▶ WORK REQUEST
Copy every entry below exactly, and keep out the pictures.

▶ ENTRIES SHOWN
......
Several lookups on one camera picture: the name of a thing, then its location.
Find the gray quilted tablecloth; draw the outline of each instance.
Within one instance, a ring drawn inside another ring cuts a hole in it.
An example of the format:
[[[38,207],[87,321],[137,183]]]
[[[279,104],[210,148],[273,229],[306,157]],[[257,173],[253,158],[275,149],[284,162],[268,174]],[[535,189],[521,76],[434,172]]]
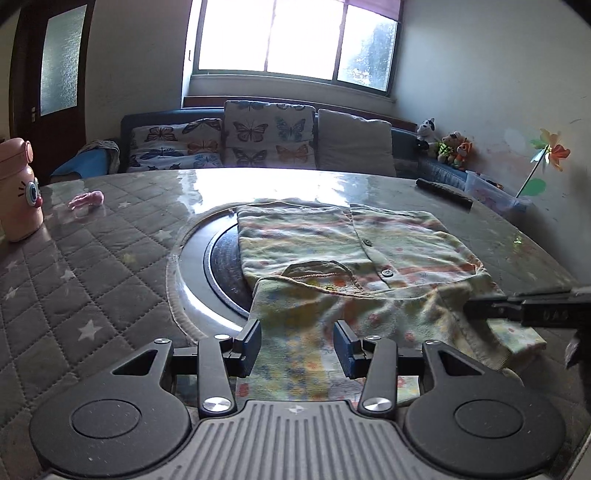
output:
[[[105,204],[75,214],[67,202],[100,189]],[[229,202],[299,197],[429,210],[489,268],[499,285],[527,290],[571,278],[511,225],[476,204],[467,214],[417,192],[410,181],[310,171],[220,169],[98,177],[42,189],[44,226],[19,244],[0,244],[0,479],[42,473],[28,422],[45,399],[156,337],[189,340],[167,303],[165,268],[177,234],[198,213]],[[526,243],[538,258],[518,267]],[[570,332],[541,332],[547,351],[521,373],[562,412],[568,438],[560,476],[589,428],[578,370],[560,365]]]

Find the window frame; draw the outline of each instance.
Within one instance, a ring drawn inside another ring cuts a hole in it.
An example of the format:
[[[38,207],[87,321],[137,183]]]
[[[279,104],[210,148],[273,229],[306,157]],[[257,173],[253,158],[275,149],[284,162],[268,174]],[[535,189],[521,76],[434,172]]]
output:
[[[343,39],[345,37],[345,24],[347,19],[347,12],[349,9],[349,0],[343,0],[343,16],[341,19],[340,27],[339,27],[339,43],[337,45],[336,55],[335,55],[335,66],[333,69],[333,76],[330,80],[326,79],[319,79],[317,77],[307,77],[302,75],[294,75],[290,73],[275,73],[275,72],[268,72],[268,62],[269,62],[269,48],[271,46],[271,29],[269,29],[269,37],[267,39],[267,54],[265,56],[265,67],[263,71],[258,70],[200,70],[199,69],[199,60],[201,57],[201,42],[203,39],[203,26],[205,24],[205,13],[207,11],[207,3],[208,0],[201,1],[201,10],[199,11],[199,20],[197,23],[197,39],[195,42],[195,53],[193,56],[193,75],[254,75],[254,76],[261,76],[261,77],[279,77],[279,78],[287,78],[287,79],[295,79],[295,80],[306,80],[308,82],[317,82],[317,83],[324,83],[325,85],[336,85],[345,88],[352,88],[354,90],[358,90],[361,92],[372,93],[374,95],[389,97],[392,93],[392,87],[394,85],[394,77],[396,74],[396,67],[397,67],[397,53],[398,53],[398,43],[400,41],[400,31],[401,31],[401,23],[402,23],[402,5],[400,15],[398,17],[397,25],[396,25],[396,34],[394,35],[394,48],[392,49],[392,63],[390,66],[390,73],[388,76],[388,85],[386,90],[379,90],[371,87],[366,87],[364,85],[358,85],[357,83],[351,82],[344,82],[339,80],[337,77],[339,75],[339,67],[340,67],[340,58],[343,48]],[[277,0],[273,0],[273,12],[271,17],[271,28],[273,22],[275,20],[275,7],[277,6]]]

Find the plastic storage box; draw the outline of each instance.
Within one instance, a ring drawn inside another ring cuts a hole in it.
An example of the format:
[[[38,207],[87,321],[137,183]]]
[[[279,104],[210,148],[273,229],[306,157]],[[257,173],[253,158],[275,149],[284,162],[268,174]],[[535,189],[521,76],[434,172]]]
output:
[[[492,211],[498,213],[511,223],[519,222],[525,213],[531,200],[512,197],[507,192],[499,190],[486,180],[486,175],[477,175],[473,171],[467,171],[466,187],[464,191],[476,200],[486,205]]]

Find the cartoon eye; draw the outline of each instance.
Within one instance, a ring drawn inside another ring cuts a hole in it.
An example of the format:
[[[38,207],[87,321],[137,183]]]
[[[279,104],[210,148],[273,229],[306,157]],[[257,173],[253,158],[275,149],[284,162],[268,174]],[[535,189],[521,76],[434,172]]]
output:
[[[37,183],[30,181],[25,186],[25,198],[27,199],[27,203],[31,207],[37,206],[37,199],[39,198],[39,188],[37,187]]]

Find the door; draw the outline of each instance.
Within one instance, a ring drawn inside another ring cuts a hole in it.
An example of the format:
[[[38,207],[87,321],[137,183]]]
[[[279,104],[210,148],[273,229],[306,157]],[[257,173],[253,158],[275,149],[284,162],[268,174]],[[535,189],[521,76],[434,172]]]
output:
[[[21,11],[11,64],[11,136],[31,141],[41,184],[86,143],[86,47],[94,0],[41,0]]]

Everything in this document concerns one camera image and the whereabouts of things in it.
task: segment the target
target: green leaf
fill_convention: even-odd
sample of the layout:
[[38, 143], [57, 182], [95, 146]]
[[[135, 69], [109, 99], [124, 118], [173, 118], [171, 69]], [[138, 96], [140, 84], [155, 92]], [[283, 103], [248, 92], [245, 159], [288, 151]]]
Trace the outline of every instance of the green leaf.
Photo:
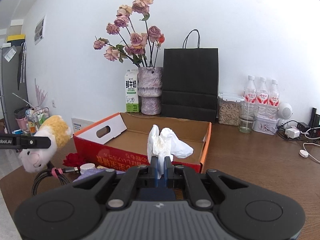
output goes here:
......
▶ RESPONSE BELOW
Several lookups on one camera picture: the name of a thing, then its location.
Find the gray quilted tablecloth; draw the outline of each instance.
Within one instance, a ring drawn inside another ring cuts a hole in it.
An example of the format:
[[[38,207],[87,321],[137,183]]]
[[[279,104],[210,148],[273,229],[306,157]],[[257,173],[253,158],[275,149],[284,162],[268,174]],[[535,189],[521,76],[434,172]]]
output:
[[[105,204],[75,214],[67,202],[100,189]],[[229,202],[299,197],[429,210],[489,268],[499,285],[527,290],[571,278],[511,225],[476,204],[467,214],[417,192],[410,181],[310,171],[220,169],[98,177],[42,189],[44,226],[19,244],[0,244],[0,479],[42,473],[28,422],[45,399],[156,337],[189,340],[167,303],[165,268],[177,234],[198,213]],[[526,243],[538,258],[518,267]],[[570,332],[541,332],[547,351],[521,373],[562,412],[568,438],[560,476],[589,428],[578,370],[560,365]]]

Find the window frame; draw the outline of each instance.
Within one instance, a ring drawn inside another ring cuts a hole in it.
An example of the format:
[[[38,207],[87,321],[137,183]]]
[[[279,104],[210,148],[273,229],[306,157]],[[257,173],[253,158],[275,149],[284,162],[268,174]],[[535,189],[521,76],[434,172]]]
output:
[[[343,39],[345,37],[345,24],[347,19],[347,12],[349,9],[349,0],[343,0],[343,16],[341,19],[340,27],[339,27],[339,43],[337,45],[336,55],[335,55],[335,66],[333,69],[333,76],[330,80],[326,79],[319,79],[317,77],[307,77],[302,75],[294,75],[290,73],[275,73],[275,72],[268,72],[268,62],[269,62],[269,48],[271,46],[271,29],[269,29],[269,37],[267,39],[267,54],[265,56],[265,67],[263,71],[258,70],[200,70],[199,69],[199,60],[201,57],[201,42],[203,39],[203,26],[205,24],[205,13],[207,11],[207,3],[208,0],[201,1],[201,10],[199,11],[199,20],[197,23],[197,39],[195,42],[195,53],[193,56],[193,75],[254,75],[254,76],[261,76],[261,77],[279,77],[279,78],[287,78],[287,79],[295,79],[295,80],[306,80],[308,82],[317,82],[317,83],[324,83],[325,85],[336,85],[345,88],[352,88],[354,90],[358,90],[361,92],[372,93],[374,95],[389,97],[392,93],[392,87],[394,85],[394,77],[396,74],[396,67],[397,67],[397,53],[398,53],[398,43],[400,41],[400,31],[401,31],[401,23],[402,23],[402,5],[400,15],[398,17],[397,25],[396,25],[396,34],[394,35],[394,48],[392,49],[392,63],[390,66],[390,73],[388,76],[388,85],[386,90],[379,90],[371,87],[366,87],[364,85],[358,85],[357,83],[351,82],[344,82],[339,80],[337,77],[339,75],[339,67],[340,67],[340,58],[343,48]],[[277,0],[273,0],[273,12],[271,17],[271,28],[273,22],[275,20],[275,7],[277,6]]]

Find the plastic storage box; draw the outline of each instance.
Within one instance, a ring drawn inside another ring cuts a hole in it.
An example of the format:
[[[38,207],[87,321],[137,183]]]
[[[279,104],[210,148],[273,229],[306,157]],[[257,173],[253,158],[275,149],[284,162],[268,174]],[[535,189],[521,76],[434,172]]]
output:
[[[492,211],[498,213],[511,223],[519,222],[525,213],[531,200],[512,197],[507,192],[499,190],[486,180],[486,175],[477,175],[473,171],[467,171],[466,187],[464,191],[476,200],[486,205]]]

Find the cartoon eye; draw the outline of each instance.
Within one instance, a ring drawn inside another ring cuts a hole in it.
An example of the format:
[[[38,207],[87,321],[137,183]]]
[[[279,104],[210,148],[273,229],[306,157]],[[257,173],[253,158],[275,149],[284,162],[268,174]],[[535,189],[521,76],[434,172]]]
output:
[[[37,183],[30,181],[25,186],[25,198],[27,199],[27,203],[31,207],[37,206],[37,199],[39,198],[39,188],[37,187]]]

Find the door; draw the outline of each instance.
Within one instance, a ring drawn inside another ring cuts a hole in it.
An example of the format:
[[[38,207],[87,321],[137,183]]]
[[[279,104],[210,148],[273,229],[306,157]],[[257,173],[253,158],[275,149],[284,162],[268,174]],[[535,189],[521,76],[434,172]]]
output:
[[[21,11],[11,64],[11,136],[31,141],[41,184],[86,143],[86,47],[94,0],[41,0]]]

Everything in this document concerns one camera image and the whereabouts of things in it.
task: segment the target
target: green leaf
fill_convention: even-odd
sample of the layout:
[[38, 143], [57, 182], [95, 146]]
[[[135, 69], [109, 99], [124, 118], [173, 118], [171, 69]], [[138, 96], [140, 84], [155, 92]], [[283, 103], [248, 92], [245, 159], [288, 151]]]
Trace the outline of every instance of the green leaf.
Photo:
output goes here:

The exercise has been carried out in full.